*** Task inputs Section Begins ***
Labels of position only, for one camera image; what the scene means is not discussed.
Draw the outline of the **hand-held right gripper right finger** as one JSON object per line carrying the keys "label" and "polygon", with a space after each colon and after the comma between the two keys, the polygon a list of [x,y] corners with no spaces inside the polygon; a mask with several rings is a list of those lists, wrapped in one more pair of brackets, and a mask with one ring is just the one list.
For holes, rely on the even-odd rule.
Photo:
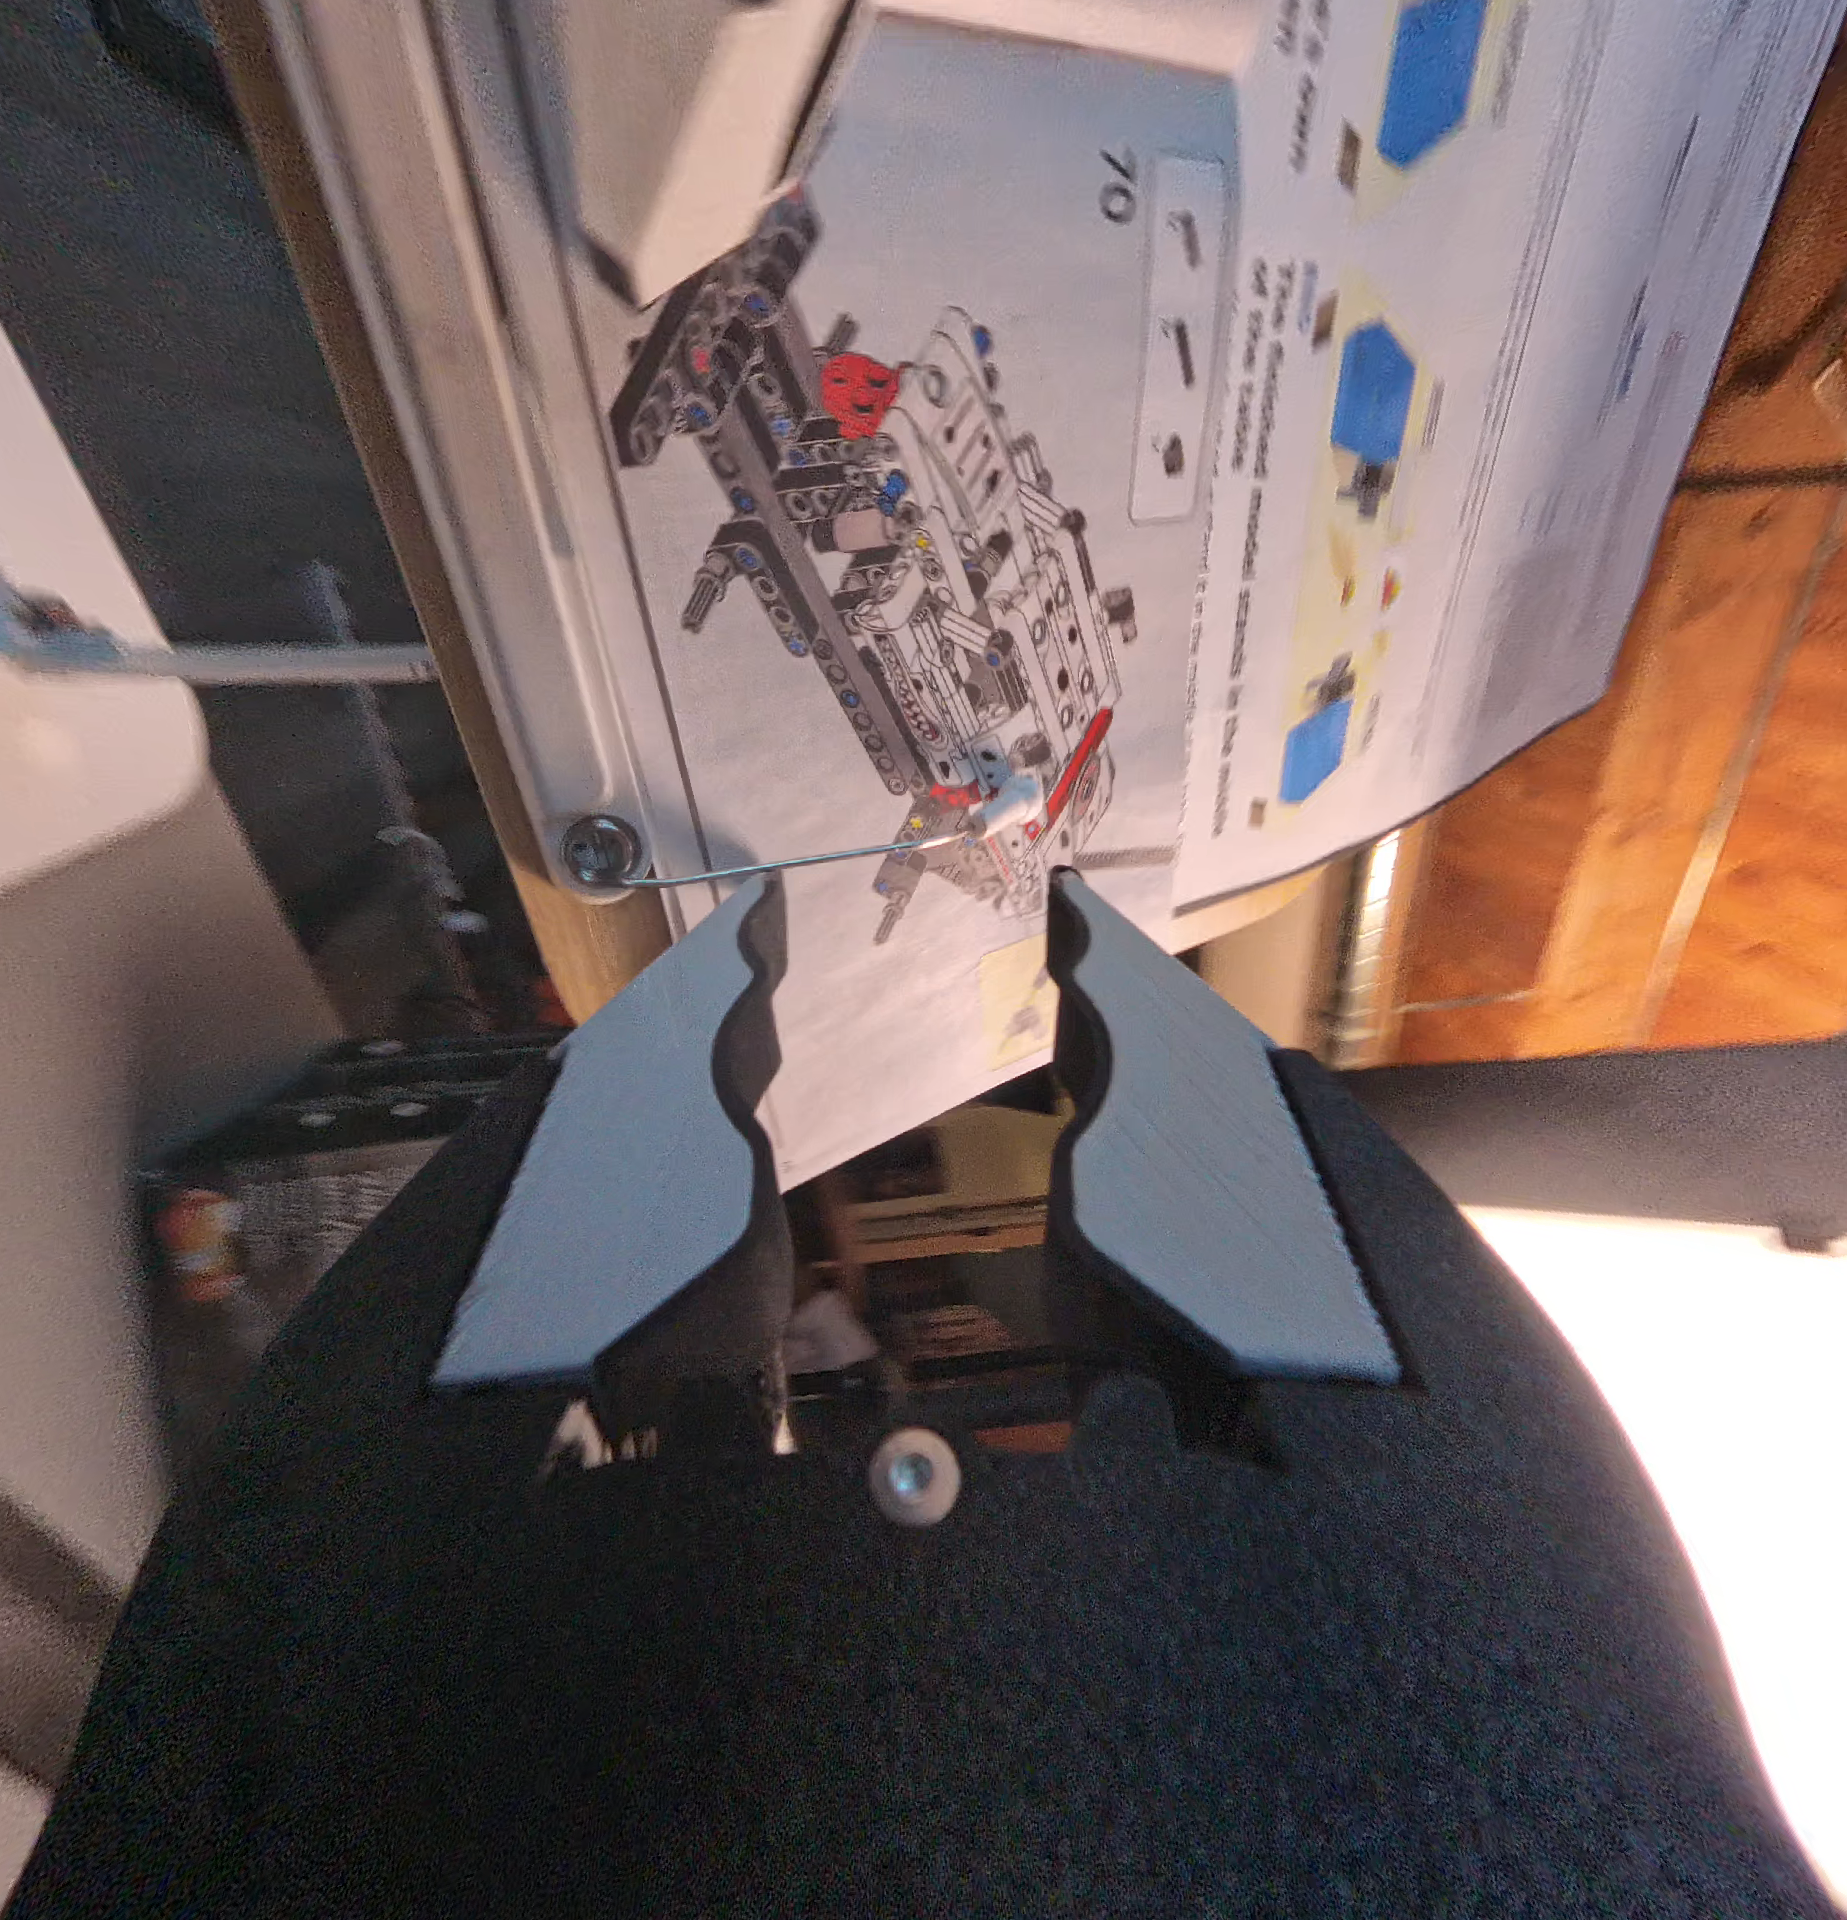
{"label": "hand-held right gripper right finger", "polygon": [[1079,869],[1046,963],[1073,1106],[1051,1244],[1227,1379],[1404,1382],[1272,1040]]}

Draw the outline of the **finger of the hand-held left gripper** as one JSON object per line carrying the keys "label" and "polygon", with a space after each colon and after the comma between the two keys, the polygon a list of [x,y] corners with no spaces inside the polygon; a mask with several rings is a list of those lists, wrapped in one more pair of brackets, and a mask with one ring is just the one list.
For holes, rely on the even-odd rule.
{"label": "finger of the hand-held left gripper", "polygon": [[808,169],[854,63],[848,2],[509,5],[556,221],[650,307]]}
{"label": "finger of the hand-held left gripper", "polygon": [[1233,80],[1272,36],[1272,2],[878,2],[938,28],[1063,44]]}

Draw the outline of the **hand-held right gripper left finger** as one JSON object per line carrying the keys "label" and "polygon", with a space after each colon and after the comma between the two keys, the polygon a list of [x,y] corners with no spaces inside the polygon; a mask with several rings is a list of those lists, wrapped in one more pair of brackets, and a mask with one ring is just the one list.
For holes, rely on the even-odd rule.
{"label": "hand-held right gripper left finger", "polygon": [[434,1387],[781,1363],[794,1254],[761,1107],[787,958],[783,886],[750,877],[560,1048]]}

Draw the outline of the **lego instruction booklet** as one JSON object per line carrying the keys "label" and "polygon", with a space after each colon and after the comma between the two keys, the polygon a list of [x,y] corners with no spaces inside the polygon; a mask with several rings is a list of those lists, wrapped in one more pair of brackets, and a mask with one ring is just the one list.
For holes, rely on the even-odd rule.
{"label": "lego instruction booklet", "polygon": [[1049,878],[1172,912],[1237,292],[1231,80],[886,19],[605,387],[678,798],[783,877],[785,1186],[1044,1063]]}

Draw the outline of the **white booklet stand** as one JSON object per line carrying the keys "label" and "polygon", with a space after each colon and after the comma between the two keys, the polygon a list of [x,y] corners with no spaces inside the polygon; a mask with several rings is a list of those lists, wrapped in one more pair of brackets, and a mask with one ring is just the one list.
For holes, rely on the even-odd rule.
{"label": "white booklet stand", "polygon": [[691,802],[497,5],[265,5],[556,886],[636,895]]}

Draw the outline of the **printed task sheet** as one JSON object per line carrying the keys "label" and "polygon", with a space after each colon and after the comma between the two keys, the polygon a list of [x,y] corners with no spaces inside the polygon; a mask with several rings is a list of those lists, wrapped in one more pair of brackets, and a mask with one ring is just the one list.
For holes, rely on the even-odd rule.
{"label": "printed task sheet", "polygon": [[1177,916],[1606,693],[1846,12],[1274,8],[1237,87]]}
*** Task inputs Section Ends ***
■ **Problem to work on**
This task calls for an exact reproduction of the lines that start at the one containing "Draw the outline of the **lego" and continue to the end of the entries above.

■ **Answer for the task**
Draw the outline of the **lego instruction booklet** as one JSON object per line carrying the keys "label" and "polygon", with a space after each colon and after the comma between the two keys, the polygon a list of [x,y] corners with no spaces inside the polygon; a mask with several rings is a list of those lists, wrapped in one more pair of brackets, and a mask with one ring is just the one list.
For holes, rely on the even-odd rule.
{"label": "lego instruction booklet", "polygon": [[1049,878],[1172,912],[1237,292],[1231,80],[886,19],[605,387],[678,798],[783,877],[785,1186],[1044,1063]]}

Draw the outline of the **white booklet stand** as one JSON object per line carrying the keys "label" and "polygon", with a space after each colon and after the comma between the two keys, the polygon a list of [x,y] corners with no spaces inside the polygon; a mask with several rings is a list of those lists, wrapped in one more pair of brackets, and a mask with one ring is just the one list.
For holes, rely on the even-odd rule.
{"label": "white booklet stand", "polygon": [[691,802],[497,5],[265,5],[556,886],[636,895]]}

Draw the outline of the **printed task sheet** as one JSON object per line carrying the keys "label" and "polygon", with a space after each colon and after the comma between the two keys, the polygon a list of [x,y] corners with no spaces inside the polygon; a mask with several rings is a list of those lists, wrapped in one more pair of brackets, and a mask with one ring is just the one list.
For holes, rely on the even-odd rule.
{"label": "printed task sheet", "polygon": [[1177,916],[1606,693],[1846,12],[1274,8],[1237,87]]}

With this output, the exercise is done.